Choosing a size was actually the most difficult part for me – despite being a 34B in pretty much every RTW bra brand ever, the different formulas used to calculate bra sizes online are insane. Various calculation methods have said I’m anywhere from a 40A (Orange Lingerie’s method) to a 34DD (Bra size calculator’s method), both of which are just laughable (and yes, before you tell me to go get sized in person, I’ve done that in the past, and they said I actually am a 34B). So I threw both out and just made my RTW size, a 34B, with no changes.

Before cutting into anything good, I first made a black test version – it’s unlined with unfinished edges, with various bits cut off of old RTW bras, and “plunge” underwires that were a bit too short. But it freaking fit.

I wasn’t about to get too excited (I’ve been down that road before, declaring I’d perfected bra fit, finally, only to have problems emerge over time and wear). So I wore it for a week or two. And it still fit well. So I cut into the good stuff.

Everything in this pale yellow version is from my (rather extensive) lingerie sewing stash, and I hadn’t remembered until afterwards, but this gorgeous lace was actually a gift from Norma herself, when she came to visit London! You may notice that my straps have an M&S lingerie brand on them, even. Yes, I definitely recycle when the RTW parts are nearly-new and save me some time!

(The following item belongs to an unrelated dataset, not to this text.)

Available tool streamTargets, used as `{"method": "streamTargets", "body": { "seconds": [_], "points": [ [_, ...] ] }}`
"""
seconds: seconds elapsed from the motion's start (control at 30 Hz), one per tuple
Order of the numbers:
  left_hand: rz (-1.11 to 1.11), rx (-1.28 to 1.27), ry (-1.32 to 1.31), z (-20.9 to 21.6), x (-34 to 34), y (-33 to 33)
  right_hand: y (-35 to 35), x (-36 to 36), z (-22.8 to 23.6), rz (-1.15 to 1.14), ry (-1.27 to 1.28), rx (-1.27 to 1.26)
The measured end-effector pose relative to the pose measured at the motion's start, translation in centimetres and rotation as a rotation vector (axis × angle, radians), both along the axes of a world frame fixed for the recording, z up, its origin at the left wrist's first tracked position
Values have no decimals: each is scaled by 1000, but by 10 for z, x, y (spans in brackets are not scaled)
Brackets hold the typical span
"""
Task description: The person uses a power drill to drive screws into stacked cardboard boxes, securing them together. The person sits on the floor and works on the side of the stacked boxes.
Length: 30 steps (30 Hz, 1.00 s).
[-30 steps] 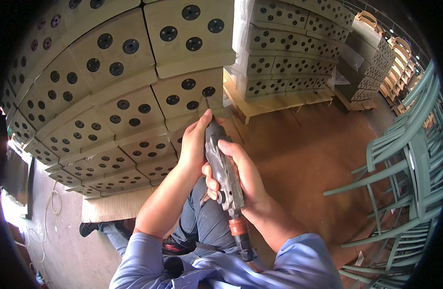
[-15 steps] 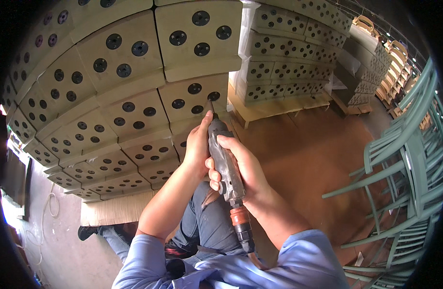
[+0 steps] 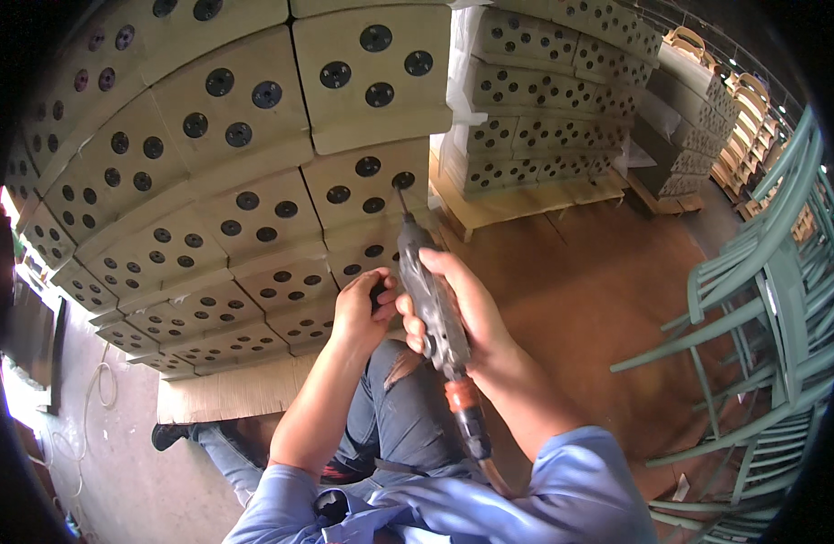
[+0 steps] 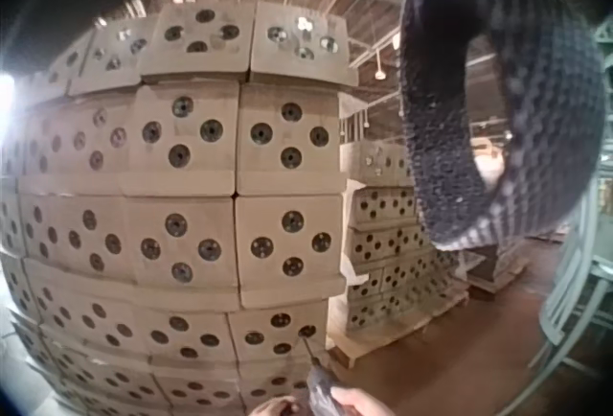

Book Review: Demystifying Bra Fitting & Construction

While I’m away on holiday I thought I’d keep you all entertained with a series of posts on books I’ve bought over the past year or so and never really quite talked about. Not a single one of them is a “beginning sewing book”, either, so for those of you who are a bit sick of seeing the same books being released over and over, well, you’re in for a treat this week.

First up is a book which I talked about a while back when it was released as an e-book, but I thought it was worth a revisit as it’s just been released in print.

The print edition has the same content as the e-book, with full colour photos and really very excellent advice on both fitting and construction that I just haven’t seen elsewhere, in print or online. If you missed my earlier review, the condensed version is that this is really what you need in order to make a bra pattern fit you, and then sew it all together. I’ve sewn with Kwik Sew bra patterns before and even though their instructions are held up to be really good, it doesn’t even come close to the level of detail in this book.

Plus, she tells you how to make a muslin (toile) so that you don’t get all the way to the end of sewing a gorgeous bra, only to find out in the final step it doesn’t fit properly. Which is what I usually end up doing, and then getting discouraged and not sewing another one for months (speaking of, I’m probably due for another spate of bra sewing soon!)